Figure 1 shows representative axial slices for each stiffness parameter along with repeat scans that have been registered to the original scans. Figure 2 shows the mean over all subjects and repeats for each stiffness parameter, where the distributions have been registered to the MNI-ICBM2009c brain atlas⁷. Table 1 shows the mean and standard deviation for each stiffness parameter, separated for the grey and white matter and the repeat scans. A paired t-test shows that the gray and white matter distributions are not significantly different for any stiffness parameter. Figure 3 shows an example plot of a Bland-Altman analysis for one subject. Figure 4 shows a summarized repeatability analysis for each subject and stiffness parameter, separated for the grey and white matter. Each error bar represents a summarized Bland-Altman plot where the dot represents the mean of the two scans and the whiskers represent the limits of agreements.

Discussion

The mean distributions in Figure 1 shows a lot of structural features of the brain. In particular, the shear stiffness shows good agreement with the T1-weighted templates in each of the shown slices. This is also reflected in Figure 2, where again many features of the brain can be seen. Additionally, the repeat scans show very good agreement with the original scans, adding confidence to the repeatability. In some places along the periphery of the brain, bright areas of large values can be seen. Such “hotspots” are likely artifacts that arise due to the large quantity of cerebrospinal fluid (CSF) that exists along the boundary of the brain which moves significantly faster than the surrounding tissue, giving artifact-like values during the acquisition. Work is ongoing to mask such voxels but is not yet implemented for these results. The stiffness parameter distributions show very similar values in both scans for all parameters, as shown in Table 1. The grey and white matter also exhibit similar stiffness parameter, with white matter being only slightly stiffer on average. This is again reflected in Figure 3, where the same pattern is observed in all subjects. The comparative length of the two whiskers in an error bar captures the difference between the two scans. Some slight bias can be seen in some measurements, although this is likely predominantly an effect of the previously described hotspots as they appear sporadically between repeat scans. The non-uniqueness of the viscoelastic solution at low frequencies renders only comparative values of interest in this analysis.
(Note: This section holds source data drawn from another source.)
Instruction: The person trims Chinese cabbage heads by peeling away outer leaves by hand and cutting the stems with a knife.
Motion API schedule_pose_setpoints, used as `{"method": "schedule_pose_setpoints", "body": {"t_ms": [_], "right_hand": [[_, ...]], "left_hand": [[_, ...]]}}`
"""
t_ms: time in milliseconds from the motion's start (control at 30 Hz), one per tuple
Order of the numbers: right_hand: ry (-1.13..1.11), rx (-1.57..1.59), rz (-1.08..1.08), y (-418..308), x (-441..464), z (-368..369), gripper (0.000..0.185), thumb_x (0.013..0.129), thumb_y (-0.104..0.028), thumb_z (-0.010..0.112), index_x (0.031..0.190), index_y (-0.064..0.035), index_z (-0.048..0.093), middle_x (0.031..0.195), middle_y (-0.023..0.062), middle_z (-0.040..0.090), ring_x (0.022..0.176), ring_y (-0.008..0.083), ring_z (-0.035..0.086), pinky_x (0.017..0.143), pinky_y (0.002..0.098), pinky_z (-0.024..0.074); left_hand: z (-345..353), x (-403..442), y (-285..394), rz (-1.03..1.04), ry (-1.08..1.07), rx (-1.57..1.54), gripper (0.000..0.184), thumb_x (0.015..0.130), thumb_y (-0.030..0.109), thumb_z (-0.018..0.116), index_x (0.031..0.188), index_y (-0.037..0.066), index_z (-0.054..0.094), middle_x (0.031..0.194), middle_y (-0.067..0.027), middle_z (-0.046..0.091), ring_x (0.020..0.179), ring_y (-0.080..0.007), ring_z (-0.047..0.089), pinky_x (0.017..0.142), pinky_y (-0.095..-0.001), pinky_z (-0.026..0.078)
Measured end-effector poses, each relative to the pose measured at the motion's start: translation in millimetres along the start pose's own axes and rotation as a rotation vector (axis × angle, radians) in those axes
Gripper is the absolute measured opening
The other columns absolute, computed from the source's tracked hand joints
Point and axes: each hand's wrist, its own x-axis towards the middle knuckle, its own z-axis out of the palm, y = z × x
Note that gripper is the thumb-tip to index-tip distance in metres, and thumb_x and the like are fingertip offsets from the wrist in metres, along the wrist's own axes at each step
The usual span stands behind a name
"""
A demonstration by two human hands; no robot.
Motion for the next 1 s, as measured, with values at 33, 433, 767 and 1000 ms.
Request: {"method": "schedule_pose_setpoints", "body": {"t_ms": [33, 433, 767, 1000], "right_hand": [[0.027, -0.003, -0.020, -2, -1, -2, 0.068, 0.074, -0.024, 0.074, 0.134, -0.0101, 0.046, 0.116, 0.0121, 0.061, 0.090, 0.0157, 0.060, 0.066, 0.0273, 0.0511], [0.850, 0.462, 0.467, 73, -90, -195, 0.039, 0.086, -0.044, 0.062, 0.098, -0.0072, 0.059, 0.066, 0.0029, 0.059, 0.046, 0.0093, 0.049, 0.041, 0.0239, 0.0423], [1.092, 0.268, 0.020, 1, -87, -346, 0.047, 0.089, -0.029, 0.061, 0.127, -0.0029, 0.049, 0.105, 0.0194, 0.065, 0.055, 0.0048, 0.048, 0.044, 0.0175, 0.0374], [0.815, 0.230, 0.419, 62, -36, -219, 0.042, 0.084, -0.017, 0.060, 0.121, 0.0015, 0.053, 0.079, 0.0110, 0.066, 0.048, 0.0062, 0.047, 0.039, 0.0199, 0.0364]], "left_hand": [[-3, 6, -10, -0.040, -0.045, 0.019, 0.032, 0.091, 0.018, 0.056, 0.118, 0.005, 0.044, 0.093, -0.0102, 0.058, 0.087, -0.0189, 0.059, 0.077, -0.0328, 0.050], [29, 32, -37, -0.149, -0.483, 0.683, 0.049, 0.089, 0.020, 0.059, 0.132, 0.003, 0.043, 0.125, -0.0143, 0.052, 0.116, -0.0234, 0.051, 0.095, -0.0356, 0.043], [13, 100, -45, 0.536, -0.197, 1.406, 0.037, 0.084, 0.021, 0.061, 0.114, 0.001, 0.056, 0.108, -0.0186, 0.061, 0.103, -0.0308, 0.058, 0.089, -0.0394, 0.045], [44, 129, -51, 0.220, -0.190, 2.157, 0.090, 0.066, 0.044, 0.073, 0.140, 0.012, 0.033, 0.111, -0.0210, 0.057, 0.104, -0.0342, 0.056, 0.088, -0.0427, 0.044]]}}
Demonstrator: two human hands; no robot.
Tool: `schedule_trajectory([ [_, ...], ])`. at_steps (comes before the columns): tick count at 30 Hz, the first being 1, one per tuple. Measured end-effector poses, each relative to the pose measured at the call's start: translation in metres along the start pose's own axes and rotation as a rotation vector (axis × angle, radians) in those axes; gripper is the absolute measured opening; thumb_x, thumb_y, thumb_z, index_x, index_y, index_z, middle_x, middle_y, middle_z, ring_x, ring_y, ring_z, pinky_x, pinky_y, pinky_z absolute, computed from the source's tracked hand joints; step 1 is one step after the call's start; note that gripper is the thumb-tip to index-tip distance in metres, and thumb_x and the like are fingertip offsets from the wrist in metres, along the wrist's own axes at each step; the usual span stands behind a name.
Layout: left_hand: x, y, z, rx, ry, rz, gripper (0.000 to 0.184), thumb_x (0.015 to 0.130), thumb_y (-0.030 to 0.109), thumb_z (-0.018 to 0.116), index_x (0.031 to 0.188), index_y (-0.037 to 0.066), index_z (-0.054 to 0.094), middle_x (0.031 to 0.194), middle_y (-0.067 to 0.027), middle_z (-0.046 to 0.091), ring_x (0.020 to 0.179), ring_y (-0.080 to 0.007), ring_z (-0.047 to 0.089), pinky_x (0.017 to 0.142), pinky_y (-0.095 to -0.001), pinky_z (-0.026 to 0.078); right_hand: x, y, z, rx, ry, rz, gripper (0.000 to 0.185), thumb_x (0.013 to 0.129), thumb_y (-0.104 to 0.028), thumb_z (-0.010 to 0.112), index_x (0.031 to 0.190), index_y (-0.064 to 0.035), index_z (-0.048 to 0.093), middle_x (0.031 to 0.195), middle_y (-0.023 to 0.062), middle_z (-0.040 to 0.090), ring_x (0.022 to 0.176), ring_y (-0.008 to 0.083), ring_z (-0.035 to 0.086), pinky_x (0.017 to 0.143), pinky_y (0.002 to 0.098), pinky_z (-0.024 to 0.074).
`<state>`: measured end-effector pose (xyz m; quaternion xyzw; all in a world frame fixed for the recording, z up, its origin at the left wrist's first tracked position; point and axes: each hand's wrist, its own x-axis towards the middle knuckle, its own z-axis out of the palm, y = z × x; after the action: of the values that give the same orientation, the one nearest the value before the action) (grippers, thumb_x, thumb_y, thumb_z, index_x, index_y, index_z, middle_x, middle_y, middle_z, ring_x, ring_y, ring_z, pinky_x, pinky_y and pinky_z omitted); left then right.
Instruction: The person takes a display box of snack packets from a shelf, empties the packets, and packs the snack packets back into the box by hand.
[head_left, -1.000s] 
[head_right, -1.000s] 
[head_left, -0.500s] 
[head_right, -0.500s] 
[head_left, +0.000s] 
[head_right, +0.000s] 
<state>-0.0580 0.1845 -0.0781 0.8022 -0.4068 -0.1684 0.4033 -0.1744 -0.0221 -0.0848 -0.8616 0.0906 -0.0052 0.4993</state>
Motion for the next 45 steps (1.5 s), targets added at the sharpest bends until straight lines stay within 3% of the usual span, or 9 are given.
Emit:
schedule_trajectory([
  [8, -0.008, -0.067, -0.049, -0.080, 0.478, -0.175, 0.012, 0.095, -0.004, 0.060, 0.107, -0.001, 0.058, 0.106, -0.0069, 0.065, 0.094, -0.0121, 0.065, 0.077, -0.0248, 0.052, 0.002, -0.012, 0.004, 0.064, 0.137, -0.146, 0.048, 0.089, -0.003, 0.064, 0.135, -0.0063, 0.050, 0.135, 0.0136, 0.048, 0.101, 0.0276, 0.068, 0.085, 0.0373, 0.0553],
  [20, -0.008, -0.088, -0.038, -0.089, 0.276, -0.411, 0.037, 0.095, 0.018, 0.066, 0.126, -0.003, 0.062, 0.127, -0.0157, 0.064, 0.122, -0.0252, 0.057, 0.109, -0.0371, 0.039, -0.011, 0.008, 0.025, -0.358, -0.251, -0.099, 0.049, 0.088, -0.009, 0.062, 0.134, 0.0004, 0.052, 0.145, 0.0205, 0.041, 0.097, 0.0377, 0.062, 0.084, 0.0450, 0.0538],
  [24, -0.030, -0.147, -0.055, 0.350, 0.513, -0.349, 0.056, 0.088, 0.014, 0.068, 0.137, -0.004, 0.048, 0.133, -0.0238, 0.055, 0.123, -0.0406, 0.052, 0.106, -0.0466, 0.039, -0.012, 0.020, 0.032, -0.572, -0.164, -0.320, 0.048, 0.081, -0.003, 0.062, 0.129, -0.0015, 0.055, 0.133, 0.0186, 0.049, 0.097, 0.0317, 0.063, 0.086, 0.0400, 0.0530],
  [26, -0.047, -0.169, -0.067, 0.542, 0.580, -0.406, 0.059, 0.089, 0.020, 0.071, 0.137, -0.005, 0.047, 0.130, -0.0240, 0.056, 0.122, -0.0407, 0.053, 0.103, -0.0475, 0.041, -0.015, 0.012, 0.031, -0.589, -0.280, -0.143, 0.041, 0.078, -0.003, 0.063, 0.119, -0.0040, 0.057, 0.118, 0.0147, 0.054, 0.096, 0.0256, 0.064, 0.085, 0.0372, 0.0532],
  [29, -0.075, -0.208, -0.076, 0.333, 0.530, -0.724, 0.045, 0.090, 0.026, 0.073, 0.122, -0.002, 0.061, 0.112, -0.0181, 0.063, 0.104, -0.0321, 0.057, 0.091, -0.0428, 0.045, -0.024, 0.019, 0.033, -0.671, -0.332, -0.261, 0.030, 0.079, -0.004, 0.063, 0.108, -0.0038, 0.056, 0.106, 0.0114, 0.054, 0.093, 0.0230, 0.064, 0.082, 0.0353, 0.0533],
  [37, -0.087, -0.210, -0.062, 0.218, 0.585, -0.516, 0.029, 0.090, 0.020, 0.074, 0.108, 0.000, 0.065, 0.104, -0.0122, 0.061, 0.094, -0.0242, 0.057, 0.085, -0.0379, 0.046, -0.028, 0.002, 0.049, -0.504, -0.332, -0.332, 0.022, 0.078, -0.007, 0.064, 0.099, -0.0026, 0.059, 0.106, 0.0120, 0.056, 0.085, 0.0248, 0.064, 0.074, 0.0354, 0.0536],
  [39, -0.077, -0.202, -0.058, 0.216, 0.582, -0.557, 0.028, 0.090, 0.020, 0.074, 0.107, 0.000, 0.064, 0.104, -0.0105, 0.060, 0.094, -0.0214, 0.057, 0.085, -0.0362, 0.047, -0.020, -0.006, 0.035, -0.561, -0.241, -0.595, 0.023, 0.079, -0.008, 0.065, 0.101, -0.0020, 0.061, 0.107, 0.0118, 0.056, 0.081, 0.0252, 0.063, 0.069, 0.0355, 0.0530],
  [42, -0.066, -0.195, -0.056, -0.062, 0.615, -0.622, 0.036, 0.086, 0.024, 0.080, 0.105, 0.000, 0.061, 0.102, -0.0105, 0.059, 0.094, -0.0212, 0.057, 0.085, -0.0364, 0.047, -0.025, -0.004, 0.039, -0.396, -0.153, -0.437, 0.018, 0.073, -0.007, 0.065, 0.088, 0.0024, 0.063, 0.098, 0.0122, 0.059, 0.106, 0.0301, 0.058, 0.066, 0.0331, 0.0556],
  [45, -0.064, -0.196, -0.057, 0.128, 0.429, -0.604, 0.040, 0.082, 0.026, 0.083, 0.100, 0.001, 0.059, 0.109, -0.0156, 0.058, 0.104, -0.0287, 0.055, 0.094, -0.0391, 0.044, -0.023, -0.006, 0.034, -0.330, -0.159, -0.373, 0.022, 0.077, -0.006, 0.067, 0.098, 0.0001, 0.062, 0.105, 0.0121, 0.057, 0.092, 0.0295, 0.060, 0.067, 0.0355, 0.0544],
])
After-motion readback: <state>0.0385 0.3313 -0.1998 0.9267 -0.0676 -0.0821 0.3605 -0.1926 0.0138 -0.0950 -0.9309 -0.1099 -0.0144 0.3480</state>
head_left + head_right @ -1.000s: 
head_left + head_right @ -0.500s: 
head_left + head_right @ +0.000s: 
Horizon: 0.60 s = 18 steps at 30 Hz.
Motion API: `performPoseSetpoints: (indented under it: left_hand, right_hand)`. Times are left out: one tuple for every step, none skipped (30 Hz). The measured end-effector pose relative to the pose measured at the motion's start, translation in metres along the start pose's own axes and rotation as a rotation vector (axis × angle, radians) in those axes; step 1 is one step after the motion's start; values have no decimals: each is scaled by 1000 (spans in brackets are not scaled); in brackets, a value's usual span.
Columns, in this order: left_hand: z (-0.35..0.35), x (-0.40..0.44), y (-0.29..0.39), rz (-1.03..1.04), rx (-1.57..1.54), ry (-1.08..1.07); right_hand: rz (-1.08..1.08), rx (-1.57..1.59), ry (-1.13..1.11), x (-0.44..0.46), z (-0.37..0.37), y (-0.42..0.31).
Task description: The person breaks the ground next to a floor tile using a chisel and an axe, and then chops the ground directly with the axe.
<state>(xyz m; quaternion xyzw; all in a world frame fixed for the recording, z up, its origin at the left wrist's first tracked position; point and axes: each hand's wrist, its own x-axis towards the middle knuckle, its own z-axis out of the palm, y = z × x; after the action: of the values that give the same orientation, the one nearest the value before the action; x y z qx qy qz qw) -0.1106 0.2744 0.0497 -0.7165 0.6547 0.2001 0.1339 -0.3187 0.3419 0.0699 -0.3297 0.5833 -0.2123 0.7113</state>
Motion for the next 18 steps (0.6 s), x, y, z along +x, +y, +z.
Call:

Future work aims to perform a regional analysis, as well as to integrate a poroelastic brain model in the NLI reconstruction scheme, which is shown to produce unique solutions even at low frequencies⁶.

Conclusion

In conclusion, 7T MRI measurements of cardiac-induced brain tissue deformation consistently allow for non-invasive estimation of brain stiffness, with good test-retest repeatability. Stiffness parameter distributions of the brain were reconstructed where the grey and white matter exhibit similar values. This method may be valuable for studying the effects of brain disease on tissue microstructure. Further optimization of the NLI reconstruction is still necessary, including testing a poroelastic model.

Acknowledgements

This research was supported by Vici Grant #18674 from the Netherlands Organization for Scientific Research (NWO).